### YOUR INSTRUCTIONS
Produce word for word the lines of the data below running from the one that has "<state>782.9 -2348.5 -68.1" to the one that has "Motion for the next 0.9", inclusive, and no others.
##### EXTRACTED RECORDS #####
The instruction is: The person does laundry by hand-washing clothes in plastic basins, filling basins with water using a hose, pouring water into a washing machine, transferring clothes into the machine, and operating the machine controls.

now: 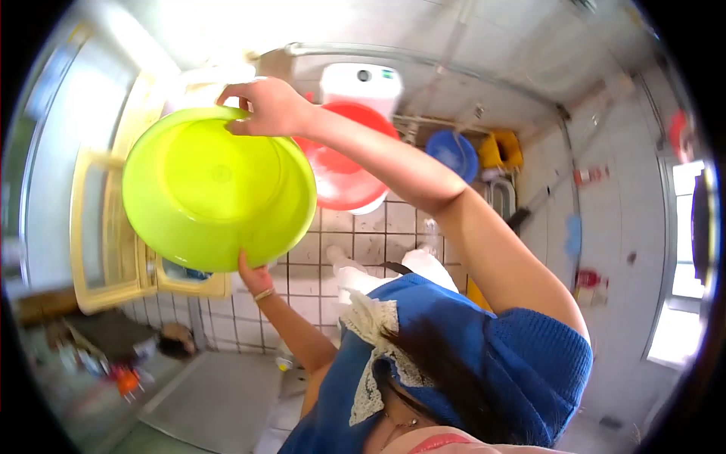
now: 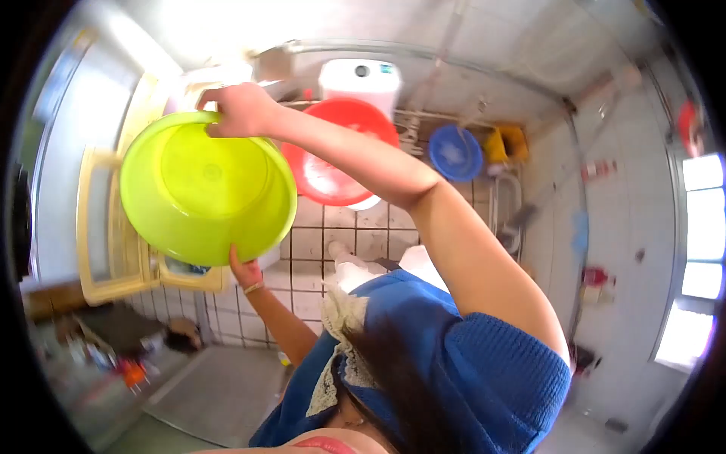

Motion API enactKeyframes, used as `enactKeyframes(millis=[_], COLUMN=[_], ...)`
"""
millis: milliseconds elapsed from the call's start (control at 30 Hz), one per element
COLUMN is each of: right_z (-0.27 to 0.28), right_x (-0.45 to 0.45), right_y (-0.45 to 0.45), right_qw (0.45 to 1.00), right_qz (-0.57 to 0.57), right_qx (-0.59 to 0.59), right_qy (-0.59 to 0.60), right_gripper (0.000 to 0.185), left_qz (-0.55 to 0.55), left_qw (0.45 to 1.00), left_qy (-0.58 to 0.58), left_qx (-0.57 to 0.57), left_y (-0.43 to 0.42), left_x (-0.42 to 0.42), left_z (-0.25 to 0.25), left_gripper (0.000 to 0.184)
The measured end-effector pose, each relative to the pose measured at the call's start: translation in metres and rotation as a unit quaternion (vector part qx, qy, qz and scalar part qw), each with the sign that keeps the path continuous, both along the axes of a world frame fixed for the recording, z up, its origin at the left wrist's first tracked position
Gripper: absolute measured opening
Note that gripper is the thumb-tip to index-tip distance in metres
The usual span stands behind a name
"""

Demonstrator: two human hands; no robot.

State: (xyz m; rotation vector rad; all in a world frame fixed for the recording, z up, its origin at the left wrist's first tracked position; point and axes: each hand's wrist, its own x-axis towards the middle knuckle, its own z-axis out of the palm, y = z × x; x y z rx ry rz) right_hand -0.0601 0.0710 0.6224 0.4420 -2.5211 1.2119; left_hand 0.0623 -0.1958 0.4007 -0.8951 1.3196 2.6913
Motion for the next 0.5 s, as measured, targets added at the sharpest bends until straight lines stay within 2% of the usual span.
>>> enactKeyframes(millis=[33,100,133,167,233,267,333,367,400,433,500], right_z=[-0.028,-0.086,-0.100,-0.129,-0.157,-0.179,-0.195,-0.226,-0.228,-0.263,-0.291], right_x=[0.018,0.070,0.109,0.147,0.237,0.285,0.388,0.432,0.471,0.506,0.564], right_y=[0.053,0.158,0.200,0.244,0.319,0.355,0.389,0.396,0.411,0.425,0.444], right_qw=[0.997,0.980,0.977,0.970,0.885,0.856,0.786,0.736,0.705,0.676,0.614], right_qz=[-0.076,-0.176,-0.199,-0.181,-0.213,-0.145,-0.195,-0.204,-0.234,-0.284,-0.365], right_qx=[-0.011,-0.079,-0.053,-0.120,-0.185,-0.223,-0.377,-0.508,-0.520,-0.534,-0.572], right_qy=[0.013,-0.051,-0.064,-0.109,-0.371,-0.443,-0.449,-0.398,-0.422,-0.421,-0.403], right_gripper=[0.046,0.053,0.054,0.052,0.046,0.049,0.051,0.050,0.052,0.050,0.049], left_qz=[-0.062,-0.166,-0.222,-0.275,-0.351,-0.387,-0.464,-0.438,-0.474,-0.506,-0.650], left_qw=[0.997,0.980,0.964,0.944,0.897,0.881,0.823,0.846,0.814,0.780,0.632], left_qy=[0.001,0.006,0.004,-0.001,0.000,0.033,0.042,0.124,0.158,0.194,0.116], left_qx=[-0.037,-0.110,-0.144,-0.182,-0.268,-0.270,-0.325,-0.278,-0.297,-0.313,-0.406], left_y=[0.028,0.081,0.101,0.125,0.201,0.244,0.316,0.355,0.394,0.432,0.488], left_x=[-0.003,-0.010,-0.010,-0.013,0.000,0.014,0.035,0.052,0.065,0.078,0.098], left_z=[0.004,0.004,0.009,0.004,0.012,0.015,-0.011,-0.036,-0.050,-0.065,-0.091], left_gripper=[0.028,0.026,0.028,0.031,0.029,0.030,0.037,0.035,0.038,0.041,0.056])
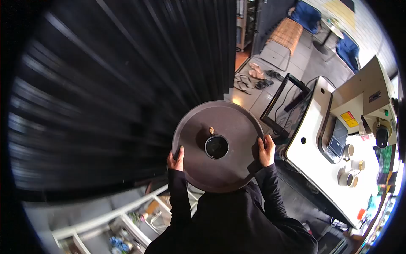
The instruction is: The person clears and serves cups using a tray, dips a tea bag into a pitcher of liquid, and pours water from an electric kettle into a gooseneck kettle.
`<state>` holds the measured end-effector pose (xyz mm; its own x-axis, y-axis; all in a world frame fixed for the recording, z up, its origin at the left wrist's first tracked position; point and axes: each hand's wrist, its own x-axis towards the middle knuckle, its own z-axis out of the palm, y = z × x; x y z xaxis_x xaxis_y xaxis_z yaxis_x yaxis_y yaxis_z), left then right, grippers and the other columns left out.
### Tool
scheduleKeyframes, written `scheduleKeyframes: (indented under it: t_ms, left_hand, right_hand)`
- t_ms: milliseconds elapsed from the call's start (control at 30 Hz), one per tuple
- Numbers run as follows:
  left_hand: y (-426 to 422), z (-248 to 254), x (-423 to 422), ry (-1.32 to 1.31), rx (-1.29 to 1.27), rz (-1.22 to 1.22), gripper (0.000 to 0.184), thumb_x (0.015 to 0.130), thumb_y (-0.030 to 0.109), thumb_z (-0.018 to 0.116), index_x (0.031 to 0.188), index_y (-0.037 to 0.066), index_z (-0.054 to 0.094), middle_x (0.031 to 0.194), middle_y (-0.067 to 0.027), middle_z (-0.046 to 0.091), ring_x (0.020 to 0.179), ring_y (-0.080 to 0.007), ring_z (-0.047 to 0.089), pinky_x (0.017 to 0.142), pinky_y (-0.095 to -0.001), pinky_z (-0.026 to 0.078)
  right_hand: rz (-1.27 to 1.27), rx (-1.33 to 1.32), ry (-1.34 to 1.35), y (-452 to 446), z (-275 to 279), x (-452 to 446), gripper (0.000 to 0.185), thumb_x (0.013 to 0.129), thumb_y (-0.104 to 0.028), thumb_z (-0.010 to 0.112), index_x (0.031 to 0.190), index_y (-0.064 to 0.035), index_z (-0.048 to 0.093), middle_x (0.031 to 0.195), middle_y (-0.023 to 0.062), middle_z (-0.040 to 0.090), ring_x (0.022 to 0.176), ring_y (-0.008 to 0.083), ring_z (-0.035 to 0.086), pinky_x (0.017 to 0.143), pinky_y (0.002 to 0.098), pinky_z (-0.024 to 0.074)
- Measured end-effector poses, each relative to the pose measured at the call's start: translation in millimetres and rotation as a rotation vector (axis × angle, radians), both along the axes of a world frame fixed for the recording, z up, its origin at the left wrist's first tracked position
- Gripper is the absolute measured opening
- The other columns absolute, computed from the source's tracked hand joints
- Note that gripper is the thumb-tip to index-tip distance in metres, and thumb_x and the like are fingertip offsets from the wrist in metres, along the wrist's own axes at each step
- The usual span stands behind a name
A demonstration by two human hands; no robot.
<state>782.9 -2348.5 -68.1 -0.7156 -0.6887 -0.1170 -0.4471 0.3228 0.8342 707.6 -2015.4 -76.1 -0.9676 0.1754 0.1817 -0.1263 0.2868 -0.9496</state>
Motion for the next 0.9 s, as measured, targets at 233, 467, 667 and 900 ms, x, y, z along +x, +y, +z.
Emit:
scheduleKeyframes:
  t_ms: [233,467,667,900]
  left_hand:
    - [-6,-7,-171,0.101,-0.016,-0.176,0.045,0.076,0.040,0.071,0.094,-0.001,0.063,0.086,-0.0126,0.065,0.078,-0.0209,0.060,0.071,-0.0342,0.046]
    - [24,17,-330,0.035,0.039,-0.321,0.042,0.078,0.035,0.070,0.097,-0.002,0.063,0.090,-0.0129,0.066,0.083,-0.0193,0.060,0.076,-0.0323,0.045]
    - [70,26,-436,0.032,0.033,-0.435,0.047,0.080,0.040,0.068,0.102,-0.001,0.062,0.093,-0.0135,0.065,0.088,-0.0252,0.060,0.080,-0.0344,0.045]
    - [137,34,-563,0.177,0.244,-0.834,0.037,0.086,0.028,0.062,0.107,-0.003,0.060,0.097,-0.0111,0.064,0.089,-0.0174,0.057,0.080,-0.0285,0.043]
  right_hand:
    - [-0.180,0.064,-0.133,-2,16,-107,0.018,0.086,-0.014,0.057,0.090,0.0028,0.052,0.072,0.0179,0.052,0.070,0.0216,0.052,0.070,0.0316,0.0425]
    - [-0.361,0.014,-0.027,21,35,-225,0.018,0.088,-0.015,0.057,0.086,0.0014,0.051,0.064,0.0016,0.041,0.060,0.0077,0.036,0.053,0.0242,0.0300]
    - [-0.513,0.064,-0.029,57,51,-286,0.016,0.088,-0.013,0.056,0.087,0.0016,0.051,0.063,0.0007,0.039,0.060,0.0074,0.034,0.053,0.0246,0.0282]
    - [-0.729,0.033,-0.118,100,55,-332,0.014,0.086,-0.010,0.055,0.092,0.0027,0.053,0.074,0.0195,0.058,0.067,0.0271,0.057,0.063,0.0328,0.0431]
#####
### WRITTEN RESPONSE
<state>782.9 -2348.5 -68.1 -0.7156 -0.6887 -0.1170 -0.4471 0.3228 0.8342 707.6 -2015.4 -76.1 -0.9676 0.1754 0.1817 -0.1263 0.2868 -0.9496</state>
Motion for the next 0.9 s, as measured, targets at 233, 467, 667 and 900 ms, x, y, z along +x, +y, +z.

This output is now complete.